Every line that includes the word "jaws" needs to be copied from the listing.
[Opening DATA RECORDS section]
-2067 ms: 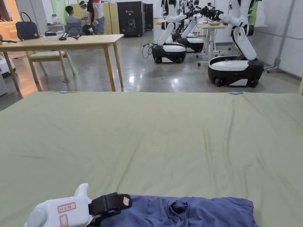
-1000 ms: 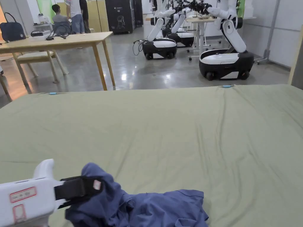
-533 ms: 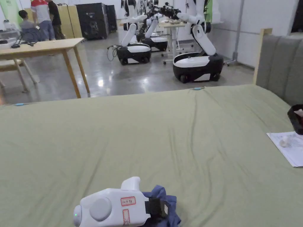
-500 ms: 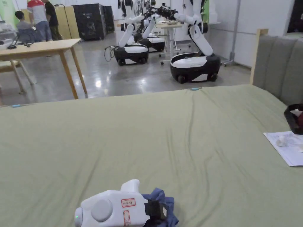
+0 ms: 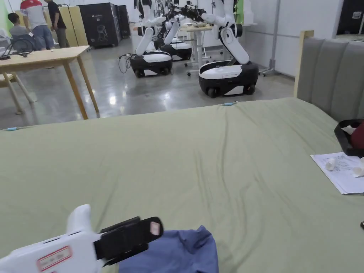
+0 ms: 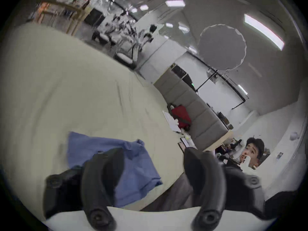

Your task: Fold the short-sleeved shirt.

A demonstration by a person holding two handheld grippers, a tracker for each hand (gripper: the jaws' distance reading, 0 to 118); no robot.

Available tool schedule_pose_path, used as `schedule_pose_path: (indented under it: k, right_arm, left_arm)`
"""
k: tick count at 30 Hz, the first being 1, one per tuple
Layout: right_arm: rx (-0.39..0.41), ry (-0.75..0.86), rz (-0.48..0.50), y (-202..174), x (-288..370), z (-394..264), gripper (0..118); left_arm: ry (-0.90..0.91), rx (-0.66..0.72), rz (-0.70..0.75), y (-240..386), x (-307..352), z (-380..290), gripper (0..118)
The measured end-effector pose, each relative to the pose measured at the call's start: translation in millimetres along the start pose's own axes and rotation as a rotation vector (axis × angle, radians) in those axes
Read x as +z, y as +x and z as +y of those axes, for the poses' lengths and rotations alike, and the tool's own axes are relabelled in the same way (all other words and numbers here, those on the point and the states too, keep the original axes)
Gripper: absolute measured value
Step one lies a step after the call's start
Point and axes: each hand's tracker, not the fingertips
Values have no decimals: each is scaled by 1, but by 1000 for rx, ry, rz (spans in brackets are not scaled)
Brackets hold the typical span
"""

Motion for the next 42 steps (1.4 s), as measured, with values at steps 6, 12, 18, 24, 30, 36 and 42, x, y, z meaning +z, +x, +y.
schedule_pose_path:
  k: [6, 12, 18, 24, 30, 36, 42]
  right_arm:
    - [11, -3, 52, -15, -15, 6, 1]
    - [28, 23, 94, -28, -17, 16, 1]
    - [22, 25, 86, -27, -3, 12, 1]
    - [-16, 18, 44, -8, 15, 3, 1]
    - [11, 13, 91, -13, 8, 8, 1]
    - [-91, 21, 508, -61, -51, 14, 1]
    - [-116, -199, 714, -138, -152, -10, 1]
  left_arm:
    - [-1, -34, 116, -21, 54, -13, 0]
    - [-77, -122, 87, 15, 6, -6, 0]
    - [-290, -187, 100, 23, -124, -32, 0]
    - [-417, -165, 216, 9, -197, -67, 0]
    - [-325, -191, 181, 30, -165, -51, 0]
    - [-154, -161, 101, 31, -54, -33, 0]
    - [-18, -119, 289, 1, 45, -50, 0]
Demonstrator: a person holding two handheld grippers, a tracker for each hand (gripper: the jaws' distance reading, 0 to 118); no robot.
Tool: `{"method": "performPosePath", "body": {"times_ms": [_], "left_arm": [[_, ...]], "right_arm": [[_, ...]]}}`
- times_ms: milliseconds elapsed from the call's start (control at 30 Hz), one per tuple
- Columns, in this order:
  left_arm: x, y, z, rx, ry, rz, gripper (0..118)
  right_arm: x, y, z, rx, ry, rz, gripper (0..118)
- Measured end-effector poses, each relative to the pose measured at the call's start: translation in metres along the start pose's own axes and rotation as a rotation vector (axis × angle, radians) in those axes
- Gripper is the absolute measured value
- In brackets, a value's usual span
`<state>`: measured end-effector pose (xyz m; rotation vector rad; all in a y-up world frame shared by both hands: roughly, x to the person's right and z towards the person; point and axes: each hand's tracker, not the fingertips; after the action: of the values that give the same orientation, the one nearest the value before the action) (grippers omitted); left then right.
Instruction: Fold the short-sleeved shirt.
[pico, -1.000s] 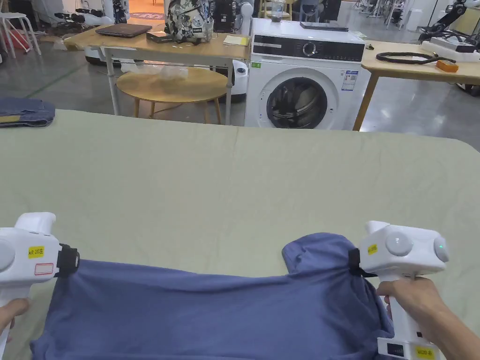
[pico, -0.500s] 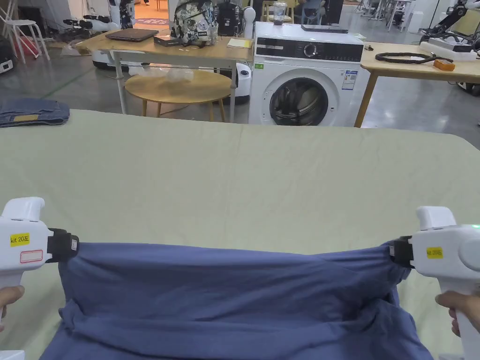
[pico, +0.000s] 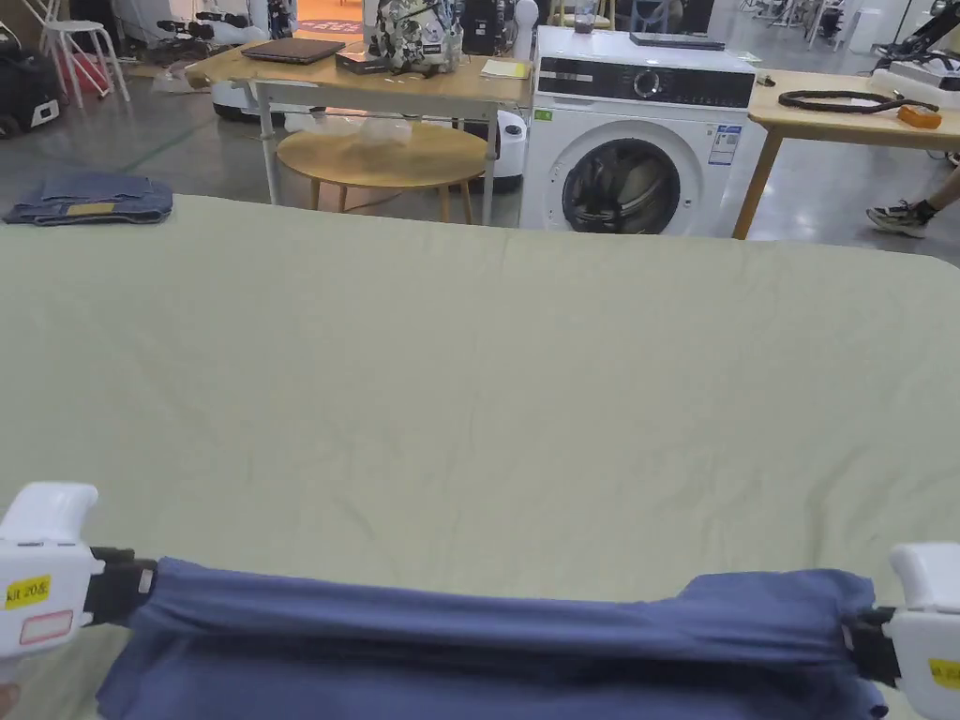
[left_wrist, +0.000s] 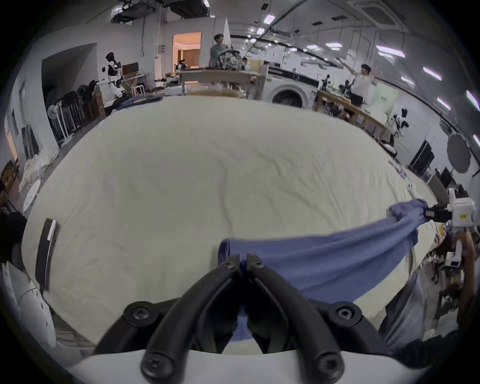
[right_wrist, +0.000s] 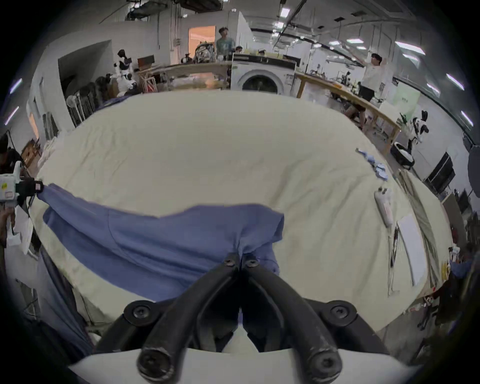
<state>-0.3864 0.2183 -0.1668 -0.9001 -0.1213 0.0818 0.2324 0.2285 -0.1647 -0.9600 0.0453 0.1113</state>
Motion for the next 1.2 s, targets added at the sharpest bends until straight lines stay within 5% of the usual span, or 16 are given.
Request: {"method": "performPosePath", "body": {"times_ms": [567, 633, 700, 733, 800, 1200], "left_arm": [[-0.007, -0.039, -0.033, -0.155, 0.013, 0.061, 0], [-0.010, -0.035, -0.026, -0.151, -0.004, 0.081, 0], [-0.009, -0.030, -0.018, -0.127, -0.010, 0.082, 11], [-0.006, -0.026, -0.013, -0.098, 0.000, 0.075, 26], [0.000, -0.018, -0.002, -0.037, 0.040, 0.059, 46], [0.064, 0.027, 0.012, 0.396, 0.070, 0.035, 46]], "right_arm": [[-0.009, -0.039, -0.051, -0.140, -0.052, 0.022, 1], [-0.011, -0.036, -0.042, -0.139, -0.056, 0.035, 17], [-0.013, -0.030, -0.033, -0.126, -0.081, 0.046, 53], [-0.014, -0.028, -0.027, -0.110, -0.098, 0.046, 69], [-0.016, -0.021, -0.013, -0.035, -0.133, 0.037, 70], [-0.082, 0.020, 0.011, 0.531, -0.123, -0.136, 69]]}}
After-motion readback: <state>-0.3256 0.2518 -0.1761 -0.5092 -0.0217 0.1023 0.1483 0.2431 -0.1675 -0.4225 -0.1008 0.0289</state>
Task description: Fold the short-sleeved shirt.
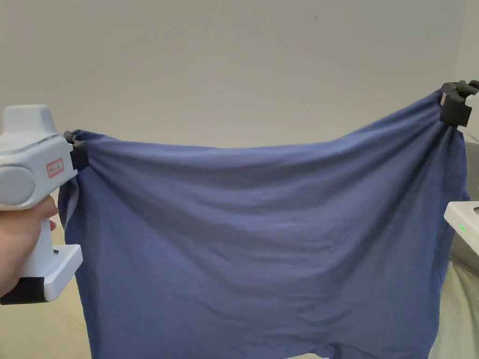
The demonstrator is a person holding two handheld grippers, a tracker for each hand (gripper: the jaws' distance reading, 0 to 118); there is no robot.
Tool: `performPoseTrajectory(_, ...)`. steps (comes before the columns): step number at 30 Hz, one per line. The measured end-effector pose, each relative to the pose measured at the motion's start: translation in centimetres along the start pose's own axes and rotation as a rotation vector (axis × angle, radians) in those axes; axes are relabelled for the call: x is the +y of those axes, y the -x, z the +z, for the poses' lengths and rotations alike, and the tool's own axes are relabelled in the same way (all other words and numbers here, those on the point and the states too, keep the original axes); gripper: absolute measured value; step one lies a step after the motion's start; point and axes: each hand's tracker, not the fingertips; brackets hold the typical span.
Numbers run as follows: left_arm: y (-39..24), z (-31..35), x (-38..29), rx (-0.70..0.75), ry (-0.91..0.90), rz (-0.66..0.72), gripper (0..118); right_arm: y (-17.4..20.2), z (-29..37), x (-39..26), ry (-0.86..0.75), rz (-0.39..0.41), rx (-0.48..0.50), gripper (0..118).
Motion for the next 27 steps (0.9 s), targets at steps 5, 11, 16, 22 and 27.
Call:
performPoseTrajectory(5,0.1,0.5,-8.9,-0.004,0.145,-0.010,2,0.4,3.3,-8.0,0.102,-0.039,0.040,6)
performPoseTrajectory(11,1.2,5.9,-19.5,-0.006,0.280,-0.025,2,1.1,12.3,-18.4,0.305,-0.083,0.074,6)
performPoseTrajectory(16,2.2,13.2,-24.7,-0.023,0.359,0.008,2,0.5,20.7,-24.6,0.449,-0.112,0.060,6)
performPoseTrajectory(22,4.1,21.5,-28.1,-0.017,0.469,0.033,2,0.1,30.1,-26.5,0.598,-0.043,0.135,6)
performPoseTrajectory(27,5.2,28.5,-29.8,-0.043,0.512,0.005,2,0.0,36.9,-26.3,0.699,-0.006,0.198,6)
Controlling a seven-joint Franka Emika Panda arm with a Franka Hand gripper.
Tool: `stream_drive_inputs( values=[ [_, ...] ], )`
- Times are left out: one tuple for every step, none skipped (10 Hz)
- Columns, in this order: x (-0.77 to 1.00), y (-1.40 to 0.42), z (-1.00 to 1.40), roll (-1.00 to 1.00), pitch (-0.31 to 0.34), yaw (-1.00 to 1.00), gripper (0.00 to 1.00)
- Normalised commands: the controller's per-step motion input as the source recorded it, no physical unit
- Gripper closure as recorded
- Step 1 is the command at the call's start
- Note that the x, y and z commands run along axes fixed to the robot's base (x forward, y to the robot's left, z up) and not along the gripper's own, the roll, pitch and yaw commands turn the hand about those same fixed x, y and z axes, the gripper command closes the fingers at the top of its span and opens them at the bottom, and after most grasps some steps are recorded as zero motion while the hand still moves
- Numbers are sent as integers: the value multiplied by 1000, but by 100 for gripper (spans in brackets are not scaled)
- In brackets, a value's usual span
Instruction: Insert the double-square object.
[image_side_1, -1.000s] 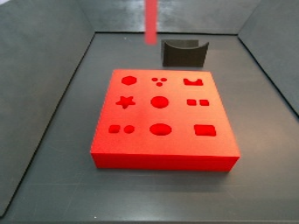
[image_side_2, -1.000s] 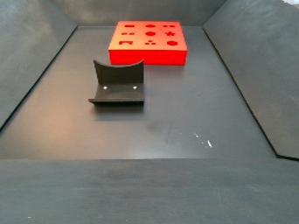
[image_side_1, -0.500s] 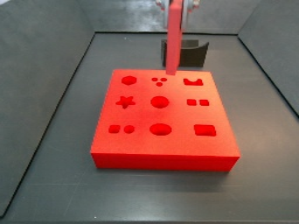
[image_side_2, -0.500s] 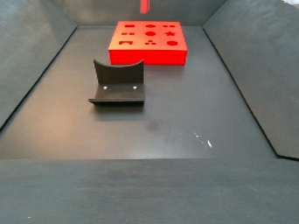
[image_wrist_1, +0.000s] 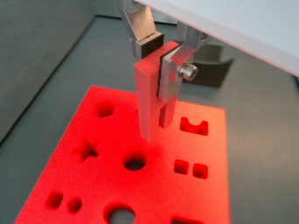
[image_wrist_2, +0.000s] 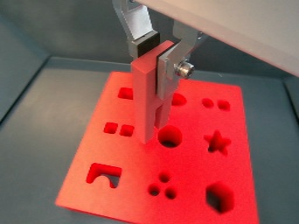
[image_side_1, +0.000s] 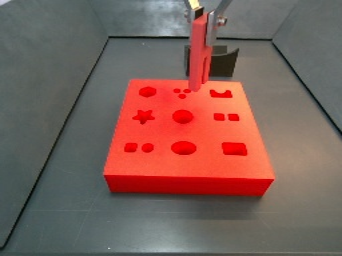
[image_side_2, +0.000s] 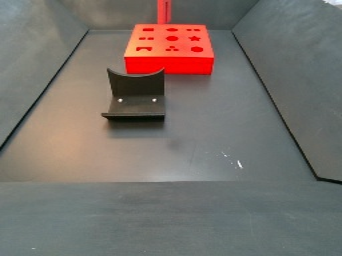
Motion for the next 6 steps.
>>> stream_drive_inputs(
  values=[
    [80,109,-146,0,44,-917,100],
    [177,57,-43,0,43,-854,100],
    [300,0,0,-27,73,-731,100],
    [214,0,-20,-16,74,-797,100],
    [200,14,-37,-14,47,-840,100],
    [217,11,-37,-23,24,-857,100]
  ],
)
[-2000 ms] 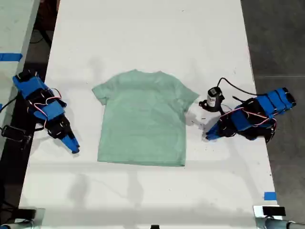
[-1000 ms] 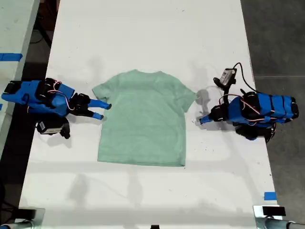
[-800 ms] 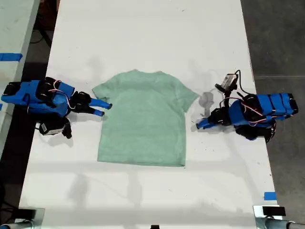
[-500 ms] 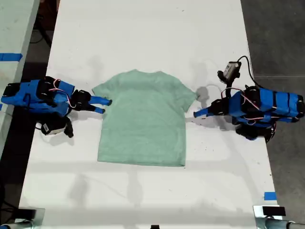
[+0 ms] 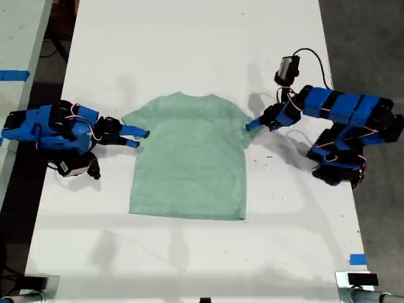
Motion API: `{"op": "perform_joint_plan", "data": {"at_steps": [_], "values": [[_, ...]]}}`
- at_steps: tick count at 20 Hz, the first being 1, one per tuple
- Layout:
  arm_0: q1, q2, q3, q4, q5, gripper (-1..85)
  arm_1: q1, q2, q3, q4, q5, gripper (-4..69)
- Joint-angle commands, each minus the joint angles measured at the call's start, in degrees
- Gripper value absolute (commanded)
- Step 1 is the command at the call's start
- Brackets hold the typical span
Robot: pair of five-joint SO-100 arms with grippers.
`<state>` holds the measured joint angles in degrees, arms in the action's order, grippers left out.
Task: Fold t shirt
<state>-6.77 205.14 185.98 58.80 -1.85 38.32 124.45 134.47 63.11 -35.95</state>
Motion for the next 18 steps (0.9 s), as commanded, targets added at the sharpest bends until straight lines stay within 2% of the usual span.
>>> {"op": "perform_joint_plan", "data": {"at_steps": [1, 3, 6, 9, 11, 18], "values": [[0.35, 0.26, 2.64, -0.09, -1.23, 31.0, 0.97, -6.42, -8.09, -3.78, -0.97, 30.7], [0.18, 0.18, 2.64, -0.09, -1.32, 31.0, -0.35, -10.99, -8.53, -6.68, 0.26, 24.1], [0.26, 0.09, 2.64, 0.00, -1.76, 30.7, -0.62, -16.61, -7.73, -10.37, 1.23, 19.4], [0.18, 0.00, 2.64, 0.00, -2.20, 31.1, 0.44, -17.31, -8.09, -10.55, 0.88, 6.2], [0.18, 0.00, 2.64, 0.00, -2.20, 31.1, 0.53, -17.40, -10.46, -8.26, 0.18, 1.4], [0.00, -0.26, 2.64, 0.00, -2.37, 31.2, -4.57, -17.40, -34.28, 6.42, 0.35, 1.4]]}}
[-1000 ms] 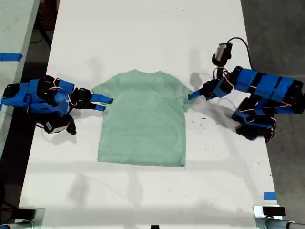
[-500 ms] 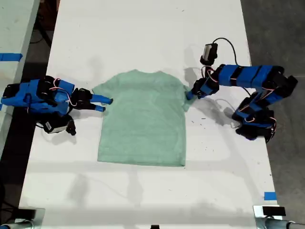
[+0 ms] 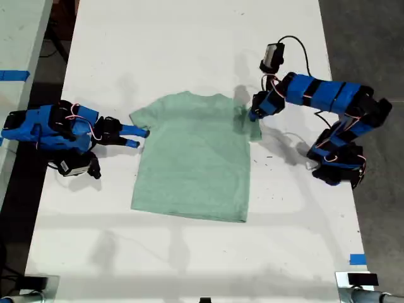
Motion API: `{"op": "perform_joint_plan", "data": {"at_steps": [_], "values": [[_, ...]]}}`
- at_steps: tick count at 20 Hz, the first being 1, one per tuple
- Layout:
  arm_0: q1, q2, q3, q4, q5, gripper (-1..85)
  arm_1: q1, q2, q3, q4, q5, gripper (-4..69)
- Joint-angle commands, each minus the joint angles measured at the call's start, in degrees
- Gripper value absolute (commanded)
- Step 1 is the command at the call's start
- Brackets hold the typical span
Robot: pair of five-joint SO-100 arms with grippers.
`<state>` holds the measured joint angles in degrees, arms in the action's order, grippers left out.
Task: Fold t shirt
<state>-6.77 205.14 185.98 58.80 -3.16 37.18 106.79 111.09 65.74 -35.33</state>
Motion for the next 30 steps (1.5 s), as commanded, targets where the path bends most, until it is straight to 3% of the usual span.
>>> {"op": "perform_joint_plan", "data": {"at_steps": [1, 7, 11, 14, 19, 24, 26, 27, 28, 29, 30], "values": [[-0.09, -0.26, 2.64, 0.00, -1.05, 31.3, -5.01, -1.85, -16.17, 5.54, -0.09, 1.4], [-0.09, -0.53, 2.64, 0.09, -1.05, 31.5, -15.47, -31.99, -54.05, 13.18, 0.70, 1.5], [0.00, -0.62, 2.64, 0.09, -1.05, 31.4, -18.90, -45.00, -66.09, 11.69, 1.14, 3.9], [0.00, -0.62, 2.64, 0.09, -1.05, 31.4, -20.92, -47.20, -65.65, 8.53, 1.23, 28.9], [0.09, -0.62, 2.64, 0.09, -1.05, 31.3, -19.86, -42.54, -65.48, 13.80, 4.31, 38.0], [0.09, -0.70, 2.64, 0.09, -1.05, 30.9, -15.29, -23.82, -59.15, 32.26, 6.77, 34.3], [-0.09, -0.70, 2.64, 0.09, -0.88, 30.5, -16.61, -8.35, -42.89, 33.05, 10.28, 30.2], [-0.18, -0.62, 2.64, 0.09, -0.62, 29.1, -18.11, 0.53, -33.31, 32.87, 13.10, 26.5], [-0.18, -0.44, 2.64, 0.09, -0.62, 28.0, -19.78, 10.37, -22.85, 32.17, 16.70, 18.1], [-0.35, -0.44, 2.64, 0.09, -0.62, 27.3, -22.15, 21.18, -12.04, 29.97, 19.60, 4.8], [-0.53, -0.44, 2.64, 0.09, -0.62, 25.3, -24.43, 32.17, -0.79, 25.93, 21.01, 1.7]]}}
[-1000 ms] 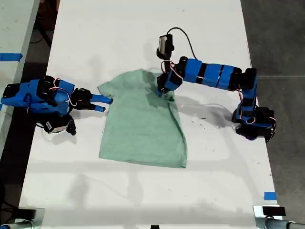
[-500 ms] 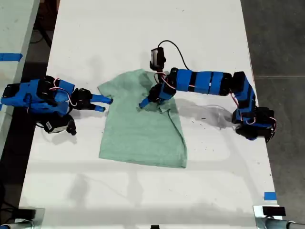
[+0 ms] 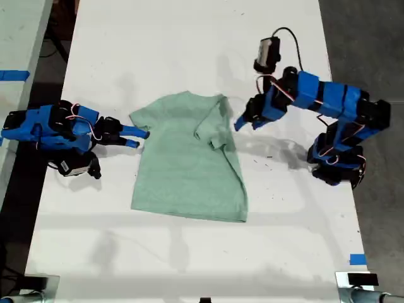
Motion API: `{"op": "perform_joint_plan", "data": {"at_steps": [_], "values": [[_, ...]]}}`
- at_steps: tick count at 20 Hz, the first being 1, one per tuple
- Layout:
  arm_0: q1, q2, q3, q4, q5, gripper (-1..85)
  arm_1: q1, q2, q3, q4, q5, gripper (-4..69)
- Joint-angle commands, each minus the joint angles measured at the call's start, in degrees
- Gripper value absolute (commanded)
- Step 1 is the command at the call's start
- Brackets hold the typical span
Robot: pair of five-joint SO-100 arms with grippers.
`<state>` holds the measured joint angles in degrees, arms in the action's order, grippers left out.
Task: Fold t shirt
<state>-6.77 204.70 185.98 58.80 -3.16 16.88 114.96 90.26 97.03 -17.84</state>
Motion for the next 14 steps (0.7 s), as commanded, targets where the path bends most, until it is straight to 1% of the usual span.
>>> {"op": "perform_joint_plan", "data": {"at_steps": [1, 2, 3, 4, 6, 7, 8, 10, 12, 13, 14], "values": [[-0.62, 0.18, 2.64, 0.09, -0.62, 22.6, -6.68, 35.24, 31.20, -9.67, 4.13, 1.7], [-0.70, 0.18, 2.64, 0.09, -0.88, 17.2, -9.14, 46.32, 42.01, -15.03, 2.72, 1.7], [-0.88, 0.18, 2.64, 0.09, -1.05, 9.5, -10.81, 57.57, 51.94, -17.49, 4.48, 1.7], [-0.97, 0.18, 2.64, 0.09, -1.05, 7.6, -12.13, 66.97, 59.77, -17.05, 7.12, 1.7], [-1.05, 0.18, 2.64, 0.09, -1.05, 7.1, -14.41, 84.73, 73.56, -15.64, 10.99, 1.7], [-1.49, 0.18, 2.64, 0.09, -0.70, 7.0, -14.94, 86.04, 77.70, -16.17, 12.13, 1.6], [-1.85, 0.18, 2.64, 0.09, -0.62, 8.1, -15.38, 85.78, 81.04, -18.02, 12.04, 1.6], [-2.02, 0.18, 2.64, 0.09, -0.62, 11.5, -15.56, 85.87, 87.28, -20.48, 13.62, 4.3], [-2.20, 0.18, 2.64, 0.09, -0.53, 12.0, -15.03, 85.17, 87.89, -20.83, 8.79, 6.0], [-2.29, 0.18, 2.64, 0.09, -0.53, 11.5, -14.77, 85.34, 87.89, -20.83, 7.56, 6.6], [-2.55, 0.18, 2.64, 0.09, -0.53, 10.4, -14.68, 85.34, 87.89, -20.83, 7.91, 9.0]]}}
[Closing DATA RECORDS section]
* THE ANSWER:
A demonstration by a person holding two handheld grippers, a tracker for each hand (gripper: the jaws' distance reading, 0 to 118); no robot.
Demonstrator: a person holding two handheld grippers, a tracker for each hand (gripper: the jaws' distance reading, 0 to 118); no robot.
The demonstrator is a person holding two handheld grippers, a tracker for each hand (gripper: the jaws' distance reading, 0 to 118); there is no robot.

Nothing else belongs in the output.